▸ **Task goal**: From the data below, return all lines holding the string "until".

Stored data
--------------------------------------------------
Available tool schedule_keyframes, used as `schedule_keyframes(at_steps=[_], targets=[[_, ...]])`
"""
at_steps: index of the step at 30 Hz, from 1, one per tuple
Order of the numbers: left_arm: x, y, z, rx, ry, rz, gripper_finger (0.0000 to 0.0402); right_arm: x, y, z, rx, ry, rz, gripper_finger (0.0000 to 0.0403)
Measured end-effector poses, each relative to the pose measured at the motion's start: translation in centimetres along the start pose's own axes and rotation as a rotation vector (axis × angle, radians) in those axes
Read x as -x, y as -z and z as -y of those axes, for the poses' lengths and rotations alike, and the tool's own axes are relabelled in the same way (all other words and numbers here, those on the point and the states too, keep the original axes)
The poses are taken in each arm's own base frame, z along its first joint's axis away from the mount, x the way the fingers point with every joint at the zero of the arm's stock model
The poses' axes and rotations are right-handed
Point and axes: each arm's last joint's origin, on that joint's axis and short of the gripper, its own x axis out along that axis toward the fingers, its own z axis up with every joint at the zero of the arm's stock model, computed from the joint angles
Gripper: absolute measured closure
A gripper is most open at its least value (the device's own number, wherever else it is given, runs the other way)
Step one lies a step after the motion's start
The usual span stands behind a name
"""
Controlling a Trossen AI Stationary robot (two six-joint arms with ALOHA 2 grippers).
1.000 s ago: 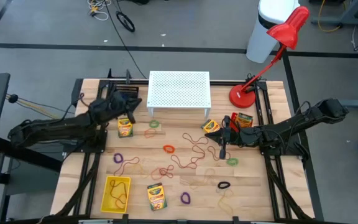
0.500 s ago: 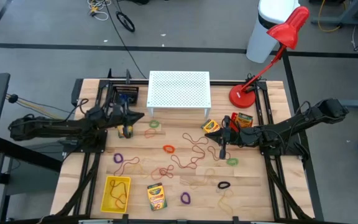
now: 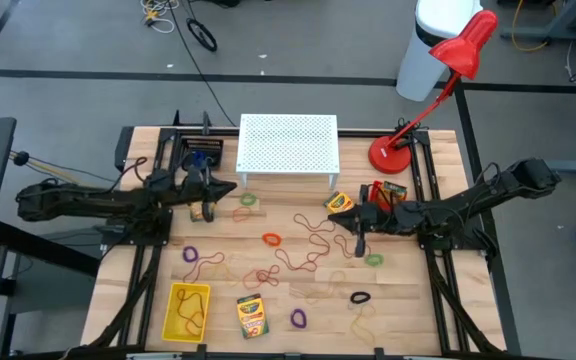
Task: Pick & Place Office Desk Supplies
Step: Put the red rubber band into the yellow bin
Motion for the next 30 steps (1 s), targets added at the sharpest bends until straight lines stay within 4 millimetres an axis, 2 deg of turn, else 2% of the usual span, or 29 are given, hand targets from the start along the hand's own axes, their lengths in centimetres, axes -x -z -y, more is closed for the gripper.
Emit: schedule_keyframes(at_steps=[5,10,14,18,22,26,30], targets=[[-0.8,0.9,0.2,-0.001,0.006,-0.083,0.0389,-0.3,0.1,0.1,-0.007,0.003,0.015,0.0388],[-1.6,1.4,0.5,0.020,-0.002,-0.132,0.0389,-2.3,0.7,0.4,-0.027,-0.121,0.076,0.0388],[-2.1,1.3,1.0,0.033,0.025,-0.086,0.0389,-3.9,2.3,1.0,-0.028,-0.170,0.050,0.0388],[-2.4,1.2,1.8,0.032,0.076,-0.042,0.0389,-4.1,3.2,1.2,-0.081,-0.156,-0.026,0.0397],[-2.7,1.6,2.2,-0.001,0.081,-0.039,0.0389,-3.7,3.6,0.8,-0.131,-0.150,-0.181,0.0395],[-3.0,2.0,2.1,-0.012,0.030,-0.025,0.0389,-4.0,4.1,0.3,-0.137,-0.031,-0.518,0.0394],[-3.3,2.3,2.0,-0.014,0.001,-0.013,0.0389,-4.9,3.5,-0.5,-0.071,0.024,-0.765,0.0394]])
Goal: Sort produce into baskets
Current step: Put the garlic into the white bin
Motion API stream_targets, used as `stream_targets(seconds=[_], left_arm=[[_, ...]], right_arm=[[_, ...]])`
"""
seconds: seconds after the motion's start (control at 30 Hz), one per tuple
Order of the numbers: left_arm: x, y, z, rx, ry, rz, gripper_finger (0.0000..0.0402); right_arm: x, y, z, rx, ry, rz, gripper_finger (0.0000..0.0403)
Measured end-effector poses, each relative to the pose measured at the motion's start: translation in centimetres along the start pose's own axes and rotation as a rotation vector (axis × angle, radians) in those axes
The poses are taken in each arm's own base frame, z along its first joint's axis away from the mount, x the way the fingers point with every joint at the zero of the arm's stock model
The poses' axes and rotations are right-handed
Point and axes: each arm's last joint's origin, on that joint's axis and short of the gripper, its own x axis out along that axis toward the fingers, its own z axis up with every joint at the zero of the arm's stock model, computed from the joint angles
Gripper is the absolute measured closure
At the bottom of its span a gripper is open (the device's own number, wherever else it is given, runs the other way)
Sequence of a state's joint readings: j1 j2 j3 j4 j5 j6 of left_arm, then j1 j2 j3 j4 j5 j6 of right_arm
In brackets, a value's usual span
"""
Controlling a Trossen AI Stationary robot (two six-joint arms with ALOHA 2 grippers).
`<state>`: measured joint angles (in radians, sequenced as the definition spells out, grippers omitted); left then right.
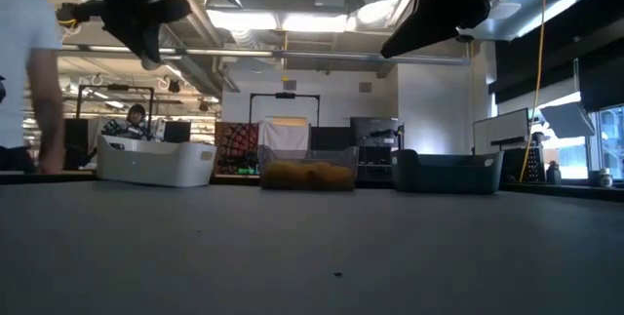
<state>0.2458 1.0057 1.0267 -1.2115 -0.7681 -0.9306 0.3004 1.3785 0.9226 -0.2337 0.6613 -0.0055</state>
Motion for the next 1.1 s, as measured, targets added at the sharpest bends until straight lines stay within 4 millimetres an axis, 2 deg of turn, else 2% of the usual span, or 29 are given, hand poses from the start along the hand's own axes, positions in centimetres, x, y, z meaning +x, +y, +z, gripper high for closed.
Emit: stream_targets(seconds=[0.23,0.53,0.8,1.1], left_arm=[[2.9,-0.9,1.2,0.058,0.058,0.075,0.0329],[8.8,-1.6,2.5,0.184,0.233,0.141,0.0329],[13.5,-2.1,2.3,0.264,0.363,0.198,0.0329],[16.7,-2.6,1.3,0.305,0.462,0.256,0.0326]], right_arm=[[0.0,0.0,0.0,0.006,0.0,0.0,0.0109],[0.0,0.0,0.0,0.008,0.0,0.0,0.0109],[0.0,0.0,0.0,0.008,0.0,0.0,0.0109],[0.0,0.0,0.0,0.008,0.0,0.0,0.0109]])
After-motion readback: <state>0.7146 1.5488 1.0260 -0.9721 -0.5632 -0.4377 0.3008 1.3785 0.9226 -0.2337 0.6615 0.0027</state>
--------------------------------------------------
▸ **Task answer**:
Motion for the next 30 steps (1 s), targets added at the sharpest bends until straight lines stay within 4 millimetres an axis, 2 deg of turn, else 2% of the usual span, or 29 are given, hand targets from the start along the hand's own axes, their lengths in centimetres, axes -x -z -y, more is closed for the gripper.
Motion for the next 1.1 s, as measured, targets added at the sharpest bends until straight lines stay within 4 millimetres an axis, 2 deg of turn, else 2% of the usual span, or 29 are given, hand poses from the start along the hand's own axes, positions in centimetres, x, y, z meaning +x, +y, +z, gripper high for closed.

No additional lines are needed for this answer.